• AIM OF THE EXERCISE: Copy the lines exactly as they appear, starting with the first line of the records and ending with the line that contains "bag of screws?".

[Extracted data entries]

--------------------

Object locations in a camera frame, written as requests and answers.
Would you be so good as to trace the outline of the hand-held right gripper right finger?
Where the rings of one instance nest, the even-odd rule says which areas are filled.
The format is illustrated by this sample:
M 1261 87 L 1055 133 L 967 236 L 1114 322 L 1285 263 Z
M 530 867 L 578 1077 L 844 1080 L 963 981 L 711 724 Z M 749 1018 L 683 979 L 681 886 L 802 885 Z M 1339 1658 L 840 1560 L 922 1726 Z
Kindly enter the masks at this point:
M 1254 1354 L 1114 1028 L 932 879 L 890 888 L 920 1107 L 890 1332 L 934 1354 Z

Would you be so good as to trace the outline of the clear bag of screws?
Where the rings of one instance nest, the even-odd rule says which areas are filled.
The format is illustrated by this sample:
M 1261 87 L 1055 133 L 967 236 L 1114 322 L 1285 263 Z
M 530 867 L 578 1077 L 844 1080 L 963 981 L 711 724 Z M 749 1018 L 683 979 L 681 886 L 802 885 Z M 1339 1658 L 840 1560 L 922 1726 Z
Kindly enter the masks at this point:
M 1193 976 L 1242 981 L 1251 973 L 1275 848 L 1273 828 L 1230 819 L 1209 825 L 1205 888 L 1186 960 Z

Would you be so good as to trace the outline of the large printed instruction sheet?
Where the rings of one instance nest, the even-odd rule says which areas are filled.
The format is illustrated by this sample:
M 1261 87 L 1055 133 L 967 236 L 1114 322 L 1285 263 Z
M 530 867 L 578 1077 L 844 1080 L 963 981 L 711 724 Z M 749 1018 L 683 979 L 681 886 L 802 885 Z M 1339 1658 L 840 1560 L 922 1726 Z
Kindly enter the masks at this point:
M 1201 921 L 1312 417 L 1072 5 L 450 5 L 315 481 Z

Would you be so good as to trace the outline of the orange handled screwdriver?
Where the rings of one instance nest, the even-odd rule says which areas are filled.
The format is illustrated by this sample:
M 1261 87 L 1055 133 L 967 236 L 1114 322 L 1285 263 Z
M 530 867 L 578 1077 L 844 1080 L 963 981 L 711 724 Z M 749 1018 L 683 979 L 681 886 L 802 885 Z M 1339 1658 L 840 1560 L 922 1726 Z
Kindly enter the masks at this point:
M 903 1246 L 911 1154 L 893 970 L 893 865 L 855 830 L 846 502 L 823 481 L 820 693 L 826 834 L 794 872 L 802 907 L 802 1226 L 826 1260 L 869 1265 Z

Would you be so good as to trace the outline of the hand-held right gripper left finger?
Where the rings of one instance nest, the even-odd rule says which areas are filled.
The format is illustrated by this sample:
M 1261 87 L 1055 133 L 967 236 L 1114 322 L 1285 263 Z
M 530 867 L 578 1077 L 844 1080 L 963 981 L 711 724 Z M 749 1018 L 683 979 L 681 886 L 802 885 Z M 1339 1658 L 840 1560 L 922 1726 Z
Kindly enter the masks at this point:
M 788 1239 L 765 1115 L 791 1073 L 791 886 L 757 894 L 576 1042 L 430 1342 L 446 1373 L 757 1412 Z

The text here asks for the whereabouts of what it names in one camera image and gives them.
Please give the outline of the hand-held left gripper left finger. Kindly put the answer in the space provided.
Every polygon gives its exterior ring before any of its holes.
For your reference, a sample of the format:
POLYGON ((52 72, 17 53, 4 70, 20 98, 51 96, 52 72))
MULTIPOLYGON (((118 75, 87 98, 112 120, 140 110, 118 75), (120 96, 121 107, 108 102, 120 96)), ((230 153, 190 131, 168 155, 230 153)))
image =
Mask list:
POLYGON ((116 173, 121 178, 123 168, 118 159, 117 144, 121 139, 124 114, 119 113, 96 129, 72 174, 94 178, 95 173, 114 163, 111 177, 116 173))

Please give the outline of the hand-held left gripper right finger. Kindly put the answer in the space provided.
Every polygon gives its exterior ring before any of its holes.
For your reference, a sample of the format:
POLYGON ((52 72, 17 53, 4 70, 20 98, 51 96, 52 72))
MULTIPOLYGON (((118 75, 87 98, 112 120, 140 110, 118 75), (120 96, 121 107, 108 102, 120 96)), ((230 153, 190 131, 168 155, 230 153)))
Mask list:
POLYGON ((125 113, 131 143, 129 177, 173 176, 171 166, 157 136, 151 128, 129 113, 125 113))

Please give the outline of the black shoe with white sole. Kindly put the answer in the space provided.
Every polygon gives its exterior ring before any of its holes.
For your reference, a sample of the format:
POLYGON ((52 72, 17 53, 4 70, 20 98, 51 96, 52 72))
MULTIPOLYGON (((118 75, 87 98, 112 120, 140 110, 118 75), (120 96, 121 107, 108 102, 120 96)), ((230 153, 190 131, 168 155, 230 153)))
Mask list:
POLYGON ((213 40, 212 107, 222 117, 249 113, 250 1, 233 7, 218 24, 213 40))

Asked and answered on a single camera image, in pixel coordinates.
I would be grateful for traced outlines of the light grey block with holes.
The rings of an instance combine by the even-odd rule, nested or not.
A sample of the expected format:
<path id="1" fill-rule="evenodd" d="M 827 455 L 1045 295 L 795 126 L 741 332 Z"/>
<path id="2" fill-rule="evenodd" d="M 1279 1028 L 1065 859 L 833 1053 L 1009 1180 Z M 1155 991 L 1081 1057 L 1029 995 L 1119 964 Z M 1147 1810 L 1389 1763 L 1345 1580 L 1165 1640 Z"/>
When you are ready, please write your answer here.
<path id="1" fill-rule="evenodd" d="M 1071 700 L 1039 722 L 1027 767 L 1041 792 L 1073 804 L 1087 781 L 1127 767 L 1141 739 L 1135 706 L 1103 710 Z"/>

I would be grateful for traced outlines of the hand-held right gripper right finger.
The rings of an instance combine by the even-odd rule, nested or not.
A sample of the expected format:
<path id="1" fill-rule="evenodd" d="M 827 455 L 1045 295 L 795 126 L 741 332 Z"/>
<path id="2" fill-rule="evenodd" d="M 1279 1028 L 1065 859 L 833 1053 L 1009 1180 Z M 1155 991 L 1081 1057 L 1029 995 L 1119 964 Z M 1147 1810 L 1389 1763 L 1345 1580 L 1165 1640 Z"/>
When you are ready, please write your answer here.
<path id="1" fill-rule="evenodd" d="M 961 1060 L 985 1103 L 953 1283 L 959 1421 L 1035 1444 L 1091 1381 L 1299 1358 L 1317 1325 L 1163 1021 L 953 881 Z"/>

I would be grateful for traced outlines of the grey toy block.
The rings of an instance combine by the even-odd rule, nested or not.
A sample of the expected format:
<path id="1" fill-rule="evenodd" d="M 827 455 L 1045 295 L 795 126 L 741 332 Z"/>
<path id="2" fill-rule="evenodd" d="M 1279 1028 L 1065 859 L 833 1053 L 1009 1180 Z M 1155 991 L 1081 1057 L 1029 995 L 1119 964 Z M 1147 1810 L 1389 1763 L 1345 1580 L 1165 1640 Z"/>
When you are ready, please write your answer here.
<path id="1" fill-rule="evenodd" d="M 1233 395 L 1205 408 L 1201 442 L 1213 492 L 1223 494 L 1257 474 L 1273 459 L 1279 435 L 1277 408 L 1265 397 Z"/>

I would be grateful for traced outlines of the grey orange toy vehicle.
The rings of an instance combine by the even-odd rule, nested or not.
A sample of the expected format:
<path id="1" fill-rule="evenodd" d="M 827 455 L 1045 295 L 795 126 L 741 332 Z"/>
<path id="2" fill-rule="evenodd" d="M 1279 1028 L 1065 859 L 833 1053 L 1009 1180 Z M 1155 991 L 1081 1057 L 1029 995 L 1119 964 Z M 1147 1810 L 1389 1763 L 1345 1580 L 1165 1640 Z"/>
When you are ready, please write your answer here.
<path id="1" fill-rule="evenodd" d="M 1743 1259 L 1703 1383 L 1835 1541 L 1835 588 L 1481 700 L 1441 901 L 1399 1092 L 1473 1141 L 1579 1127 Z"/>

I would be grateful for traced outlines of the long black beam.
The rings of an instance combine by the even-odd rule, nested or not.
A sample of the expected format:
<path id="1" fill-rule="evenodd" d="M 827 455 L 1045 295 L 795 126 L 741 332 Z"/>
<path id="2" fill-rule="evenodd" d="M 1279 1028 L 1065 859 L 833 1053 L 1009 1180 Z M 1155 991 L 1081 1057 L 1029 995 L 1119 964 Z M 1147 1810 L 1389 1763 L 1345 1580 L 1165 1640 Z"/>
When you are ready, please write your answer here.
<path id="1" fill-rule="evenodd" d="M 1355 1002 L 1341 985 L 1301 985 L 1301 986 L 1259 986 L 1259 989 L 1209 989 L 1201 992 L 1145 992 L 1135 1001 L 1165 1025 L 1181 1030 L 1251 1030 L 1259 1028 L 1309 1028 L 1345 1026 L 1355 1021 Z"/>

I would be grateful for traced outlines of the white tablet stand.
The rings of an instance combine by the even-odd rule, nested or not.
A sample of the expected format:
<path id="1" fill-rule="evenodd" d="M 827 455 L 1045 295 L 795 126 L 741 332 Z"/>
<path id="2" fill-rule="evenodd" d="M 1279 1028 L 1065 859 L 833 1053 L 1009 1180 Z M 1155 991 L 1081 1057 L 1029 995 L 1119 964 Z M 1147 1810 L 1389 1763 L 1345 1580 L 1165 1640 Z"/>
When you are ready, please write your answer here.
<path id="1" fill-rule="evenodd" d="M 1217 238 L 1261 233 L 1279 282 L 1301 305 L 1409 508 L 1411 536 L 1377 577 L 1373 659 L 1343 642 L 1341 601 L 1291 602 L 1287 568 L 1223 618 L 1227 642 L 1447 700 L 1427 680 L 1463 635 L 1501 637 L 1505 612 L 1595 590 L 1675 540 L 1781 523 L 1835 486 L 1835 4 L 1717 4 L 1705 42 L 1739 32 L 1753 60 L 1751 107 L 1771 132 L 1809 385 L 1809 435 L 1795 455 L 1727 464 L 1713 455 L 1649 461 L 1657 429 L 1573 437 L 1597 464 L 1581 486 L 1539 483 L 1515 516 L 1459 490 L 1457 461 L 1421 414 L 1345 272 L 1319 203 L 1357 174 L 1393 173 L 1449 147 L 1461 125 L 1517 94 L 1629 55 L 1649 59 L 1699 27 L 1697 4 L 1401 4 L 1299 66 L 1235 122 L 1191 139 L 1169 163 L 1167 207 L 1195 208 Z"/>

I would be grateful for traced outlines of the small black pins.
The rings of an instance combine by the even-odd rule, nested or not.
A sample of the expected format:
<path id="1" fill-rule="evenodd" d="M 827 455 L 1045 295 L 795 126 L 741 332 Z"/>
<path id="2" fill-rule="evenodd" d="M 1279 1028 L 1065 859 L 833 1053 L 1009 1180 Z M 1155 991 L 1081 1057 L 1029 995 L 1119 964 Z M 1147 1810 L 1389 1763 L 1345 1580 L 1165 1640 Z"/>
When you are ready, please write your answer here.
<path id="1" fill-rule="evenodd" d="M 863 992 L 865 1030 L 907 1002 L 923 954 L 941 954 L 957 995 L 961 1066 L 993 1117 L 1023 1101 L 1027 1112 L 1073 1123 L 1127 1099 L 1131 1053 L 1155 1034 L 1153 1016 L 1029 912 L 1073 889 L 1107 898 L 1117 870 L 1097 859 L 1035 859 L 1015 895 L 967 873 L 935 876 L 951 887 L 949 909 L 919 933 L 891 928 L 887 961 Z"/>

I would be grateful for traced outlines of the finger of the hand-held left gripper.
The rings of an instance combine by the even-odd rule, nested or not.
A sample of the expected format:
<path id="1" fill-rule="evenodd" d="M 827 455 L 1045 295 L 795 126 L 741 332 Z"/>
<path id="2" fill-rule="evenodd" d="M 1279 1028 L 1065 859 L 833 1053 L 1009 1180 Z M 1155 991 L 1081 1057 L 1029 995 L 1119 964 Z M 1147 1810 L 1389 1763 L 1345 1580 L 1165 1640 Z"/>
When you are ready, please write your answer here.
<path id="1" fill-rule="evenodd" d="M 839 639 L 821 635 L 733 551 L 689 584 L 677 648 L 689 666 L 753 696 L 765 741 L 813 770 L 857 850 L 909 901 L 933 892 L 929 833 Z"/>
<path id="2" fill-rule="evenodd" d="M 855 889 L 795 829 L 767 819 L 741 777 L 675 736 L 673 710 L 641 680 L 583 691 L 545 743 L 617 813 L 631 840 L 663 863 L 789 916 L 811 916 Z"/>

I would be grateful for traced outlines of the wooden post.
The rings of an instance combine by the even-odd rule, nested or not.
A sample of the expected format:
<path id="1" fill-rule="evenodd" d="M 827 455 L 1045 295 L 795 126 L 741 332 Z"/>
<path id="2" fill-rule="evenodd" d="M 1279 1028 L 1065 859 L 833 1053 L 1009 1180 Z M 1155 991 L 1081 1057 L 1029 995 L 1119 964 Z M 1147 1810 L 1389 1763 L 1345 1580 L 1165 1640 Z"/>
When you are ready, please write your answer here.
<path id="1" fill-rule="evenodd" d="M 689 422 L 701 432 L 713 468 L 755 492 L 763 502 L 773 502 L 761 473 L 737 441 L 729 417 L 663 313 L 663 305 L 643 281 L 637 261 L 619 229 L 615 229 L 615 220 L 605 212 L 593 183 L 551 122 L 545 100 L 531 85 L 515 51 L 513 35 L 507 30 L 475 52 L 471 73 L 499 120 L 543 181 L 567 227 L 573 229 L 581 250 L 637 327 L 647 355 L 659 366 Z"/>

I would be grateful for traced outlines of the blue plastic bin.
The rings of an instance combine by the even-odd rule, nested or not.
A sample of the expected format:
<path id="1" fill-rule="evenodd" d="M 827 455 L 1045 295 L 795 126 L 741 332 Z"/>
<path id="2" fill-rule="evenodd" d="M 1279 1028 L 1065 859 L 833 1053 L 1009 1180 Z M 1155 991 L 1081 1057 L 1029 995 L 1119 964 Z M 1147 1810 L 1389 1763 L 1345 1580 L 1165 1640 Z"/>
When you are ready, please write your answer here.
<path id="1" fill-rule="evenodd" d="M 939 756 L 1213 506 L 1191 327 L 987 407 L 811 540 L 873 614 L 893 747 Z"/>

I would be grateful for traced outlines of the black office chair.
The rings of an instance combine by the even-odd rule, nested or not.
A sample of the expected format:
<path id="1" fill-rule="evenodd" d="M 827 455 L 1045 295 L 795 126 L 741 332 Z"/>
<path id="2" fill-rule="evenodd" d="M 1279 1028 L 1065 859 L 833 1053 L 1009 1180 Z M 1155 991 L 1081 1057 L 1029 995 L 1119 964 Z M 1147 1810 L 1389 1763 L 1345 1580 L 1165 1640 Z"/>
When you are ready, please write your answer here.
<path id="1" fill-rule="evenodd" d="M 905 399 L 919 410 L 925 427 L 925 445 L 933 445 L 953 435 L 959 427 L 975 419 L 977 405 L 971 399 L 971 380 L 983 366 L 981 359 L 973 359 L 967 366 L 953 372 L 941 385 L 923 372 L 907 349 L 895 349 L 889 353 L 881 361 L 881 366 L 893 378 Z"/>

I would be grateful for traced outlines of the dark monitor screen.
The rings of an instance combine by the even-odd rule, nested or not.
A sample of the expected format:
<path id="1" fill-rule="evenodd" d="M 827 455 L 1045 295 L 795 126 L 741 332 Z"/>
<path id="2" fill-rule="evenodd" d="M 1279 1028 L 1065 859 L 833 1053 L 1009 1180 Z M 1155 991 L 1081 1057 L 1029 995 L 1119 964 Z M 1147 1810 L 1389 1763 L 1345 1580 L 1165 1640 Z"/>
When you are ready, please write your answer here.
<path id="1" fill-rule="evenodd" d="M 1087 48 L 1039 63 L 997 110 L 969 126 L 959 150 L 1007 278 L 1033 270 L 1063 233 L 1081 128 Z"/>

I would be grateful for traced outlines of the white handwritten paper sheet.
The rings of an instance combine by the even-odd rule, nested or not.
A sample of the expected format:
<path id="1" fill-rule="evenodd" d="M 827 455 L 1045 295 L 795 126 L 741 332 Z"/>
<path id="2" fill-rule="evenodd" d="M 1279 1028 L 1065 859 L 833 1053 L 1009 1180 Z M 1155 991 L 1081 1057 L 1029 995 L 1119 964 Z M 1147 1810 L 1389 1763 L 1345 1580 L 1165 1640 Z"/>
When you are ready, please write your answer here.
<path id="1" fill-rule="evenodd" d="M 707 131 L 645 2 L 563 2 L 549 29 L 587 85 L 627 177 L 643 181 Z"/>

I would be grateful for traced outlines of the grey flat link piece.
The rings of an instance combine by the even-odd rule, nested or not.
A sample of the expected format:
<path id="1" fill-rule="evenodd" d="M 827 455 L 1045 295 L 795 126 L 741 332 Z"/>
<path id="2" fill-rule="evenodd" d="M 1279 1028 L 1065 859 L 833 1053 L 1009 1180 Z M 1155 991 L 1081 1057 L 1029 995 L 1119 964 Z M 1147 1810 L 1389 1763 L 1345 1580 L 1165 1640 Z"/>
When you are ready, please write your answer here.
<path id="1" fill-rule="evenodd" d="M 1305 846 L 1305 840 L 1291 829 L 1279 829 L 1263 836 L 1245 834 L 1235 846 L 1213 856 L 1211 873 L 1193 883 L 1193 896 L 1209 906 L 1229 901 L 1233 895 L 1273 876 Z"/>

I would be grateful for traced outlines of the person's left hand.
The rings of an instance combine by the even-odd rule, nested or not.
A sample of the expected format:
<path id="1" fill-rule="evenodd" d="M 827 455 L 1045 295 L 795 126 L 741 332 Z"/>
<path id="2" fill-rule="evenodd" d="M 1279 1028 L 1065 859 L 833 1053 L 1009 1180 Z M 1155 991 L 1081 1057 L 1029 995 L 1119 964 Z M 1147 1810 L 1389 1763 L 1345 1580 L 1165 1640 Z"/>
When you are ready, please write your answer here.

--------------------

• PROBLEM SOLUTION:
Object locations in a camera frame, written as requests and answers.
Would you be so good as to trace the outline of the hand-held right gripper right finger?
Where the rings of one instance nest, the even-odd rule says which areas are filled.
The format is illustrated by this sample:
M 1261 87 L 1055 133 L 967 236 L 1114 322 L 1285 263 Z
M 530 867 L 578 1077 L 844 1080 L 963 981 L 711 724 Z M 749 1018 L 683 979 L 681 886 L 802 885 Z M 1339 1658 L 840 1560 L 922 1726 Z
Kindly enter the masks at this point:
M 1254 1354 L 1114 1028 L 932 879 L 890 888 L 920 1107 L 890 1332 L 934 1354 Z

Would you be so good as to trace the outline of the clear bag of screws?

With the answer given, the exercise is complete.